Comment 2 There is only one unbounded component in \(\Omega ^{\mathrm {c}}\), since if there are two such components, they intersect at the infinity, which contradicts that the components should be disjoint.
Comment 3 If the interior domain \(\Omega \) is multiply connected, the exterior domain \(\Omega ^{\mathrm {c}}\) has multiple components.
Comment 4 When the exterior domain \(\Omega ^{\mathrm {c}}\) has only one unbounded component, the solution of the exterior homogeneous Neumann problem is unique.
3.2 Inhomogeneous Neumann problem
The interior inhomogeneous Neumann problem is \begin{equation} \begin {cases} -\Delta u = f &\quad (x\in \Omega ) \\ \gamma _1^{\rm int} u=g &\quad (x\in \Gamma ) \end {cases}, \end{equation} where \(f\in \tilde {H}^{-1}(\Omega )\), \(g\in H^{-1/2}(\Gamma )\) and \(\Omega \) has \(p\) components. \(u\in H^1(\Omega )\) is a solution if and only if the solvability condition for each component \(\Omega _i\) of \(\Omega \) is satisfied \begin{equation} \int _{\Omega _i} f dx + \int _{\partial \Omega _i} g ds_x = 0 \quad 1 \leq i \leq p. \end{equation}
Comment 5 The solvability condition can be obtained from the Green’s 2nd identity, \begin{equation} \langle Lu,v \rangle _{\Omega } + \langle \gamma _1^{\mathrm {int}} u, \gamma _0^{\mathrm {int}} v \rangle _{\Gamma } = \langle Lv,u \rangle _{\Omega } + \langle \gamma _1^{\mathrm {int}} v, \gamma _0^{\mathrm {int}} u \rangle _{\Gamma }, \end{equation} by setting the test function as \(v \equiv 1\).
This indicates that if the Neumann problem can be solved with a physical meaning, the input data \(f\) and \(g\) are not independent and should not be arbitrarily given.
The solution \(u\) of the inhomogeneous Neumann problem is unique modulo the subspace \(\mathrm {span} \{ v_1,\cdots ,v_p \}\), i.e. if \(u_0\) is a solution, \(u_0 + u_1\) with \(u_1\in \mathrm {span} \{ v_1,\cdots ,v_p \}\) is also a solution. We also say the solution \(u\) is in the quotient space \(H^1(\Omega )_{/ \mathrm {span}\{ v_1,\cdots ,v_p \}}\), where all functions that have a difference within \(\mathrm {span}\{ v_1,\cdots ,v_p \}\) are considered in a same equivalence class, i.e. a solution of the inhomogeneous Neumann problem is not a single function, but a function set.

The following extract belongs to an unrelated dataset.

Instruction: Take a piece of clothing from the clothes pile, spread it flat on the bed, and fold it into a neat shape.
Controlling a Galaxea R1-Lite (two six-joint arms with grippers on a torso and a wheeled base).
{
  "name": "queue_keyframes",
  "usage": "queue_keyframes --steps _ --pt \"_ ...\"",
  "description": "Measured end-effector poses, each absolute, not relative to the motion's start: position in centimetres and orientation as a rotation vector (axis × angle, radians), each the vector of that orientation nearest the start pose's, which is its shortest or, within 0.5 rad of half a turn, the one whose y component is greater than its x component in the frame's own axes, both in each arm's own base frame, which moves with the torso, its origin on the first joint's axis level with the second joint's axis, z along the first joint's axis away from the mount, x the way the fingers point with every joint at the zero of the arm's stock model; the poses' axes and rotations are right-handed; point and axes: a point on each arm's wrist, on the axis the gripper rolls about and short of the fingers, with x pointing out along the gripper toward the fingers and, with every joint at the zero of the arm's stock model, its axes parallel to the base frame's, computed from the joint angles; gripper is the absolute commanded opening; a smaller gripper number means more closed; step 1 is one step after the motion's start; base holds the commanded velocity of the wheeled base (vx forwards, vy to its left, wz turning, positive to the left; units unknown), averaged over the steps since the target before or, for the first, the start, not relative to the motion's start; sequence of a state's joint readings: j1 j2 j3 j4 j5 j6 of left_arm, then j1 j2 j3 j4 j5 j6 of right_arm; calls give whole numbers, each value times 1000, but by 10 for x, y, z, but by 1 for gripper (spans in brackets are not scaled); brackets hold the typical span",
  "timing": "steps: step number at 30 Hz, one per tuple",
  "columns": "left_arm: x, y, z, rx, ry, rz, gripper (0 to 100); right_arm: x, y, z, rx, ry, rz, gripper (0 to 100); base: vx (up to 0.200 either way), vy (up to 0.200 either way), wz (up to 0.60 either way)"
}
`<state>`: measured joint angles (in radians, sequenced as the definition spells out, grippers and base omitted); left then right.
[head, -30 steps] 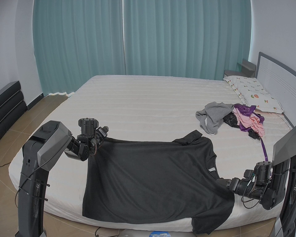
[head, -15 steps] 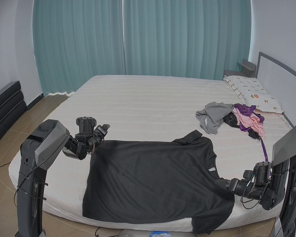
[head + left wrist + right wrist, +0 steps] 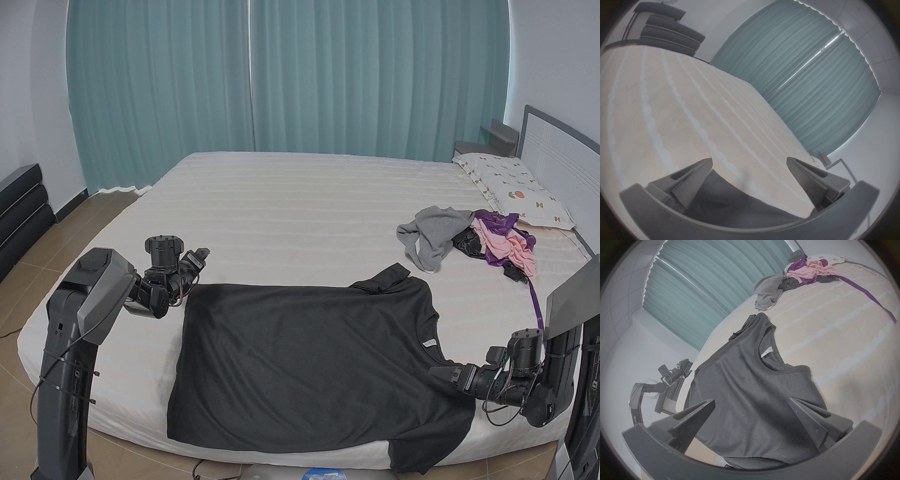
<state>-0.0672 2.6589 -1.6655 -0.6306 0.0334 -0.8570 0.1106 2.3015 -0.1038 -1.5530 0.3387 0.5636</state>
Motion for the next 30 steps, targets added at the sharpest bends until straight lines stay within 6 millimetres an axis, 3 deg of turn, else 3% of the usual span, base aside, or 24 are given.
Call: queue_keyframes --steps 5,15,16,24,30 --pt "521 -25 -18 -753 366 157 100 239 35 -24 607 754 245 100 0 0 0" --pt "518 -31 -35 -736 415 168 100 239 36 -27 606 764 243 100 0 0 0" --pt "517 -32 -36 -734 428 171 0 239 36 -27 606 764 244 100 0 0 0" --pt "518 -36 -41 -726 472 193 0 243 37 -26 597 741 233 100 0 0 0" --pt "524 -35 -34 -717 400 256 0 263 38 -23 573 644 171 100 0 0 0"
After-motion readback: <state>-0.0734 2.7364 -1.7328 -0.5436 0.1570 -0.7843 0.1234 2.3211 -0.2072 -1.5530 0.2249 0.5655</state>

The above solution structure \(u=u_0+u_1\) is consistent with our experience acquired in the ordinary differential equation (ODE) theory, where the total solution is the sum of a particular solution for the inhomogeneous problem and a general solution for the homogeneous problem. In an ODE, the general solution is a parametric function, while in a PDE, the general solution is a function space. This also reminds us of the same solution structure for a matrix equation \(Ax=b\) in linear algebra. Such a similarity between linear algebra, ODE and PDE theories comes from the abstract linear operator theory.
The above conclusion also holds for the exterior Neumann problem.
4 Kernel of the hypersingular operator \(D\)
Theorem 3 Let \(v\in H^{1/2}(\Gamma )\) and \(Dv = 0\), then \(v\) is constant on each boundary component of \(\Gamma \). Assume \(\Gamma \) has \(r\) components, i.e. \(\Gamma = \bigcup _{i=1}^r \Gamma _i\). Let \(\chi _i\) be the indicator function for \(\Gamma _i\), then \(\mathrm {span} \{ \chi _1,\cdots ,\chi _r \}\) is the kernel of \(D\).
Proof If \(v\in H^{1/2}(\Gamma )\) is considered as the double layer charge density, the double layer potential is \begin{equation} u(x) = (Wv)(x) = \int _{\Gamma } \gamma _{1,y}^{\mathrm {int}} U^{\ast }(x,y) v(y) ds_y \quad x\in \Omega \cup \Omega ^{\mathrm {c}}. \end{equation} Because \(y\in \Gamma \) and \(x\in \Omega \cup \Omega ^\mathrm {c}\), \(x\neq y\) and there is no singularity in the above boundary integral.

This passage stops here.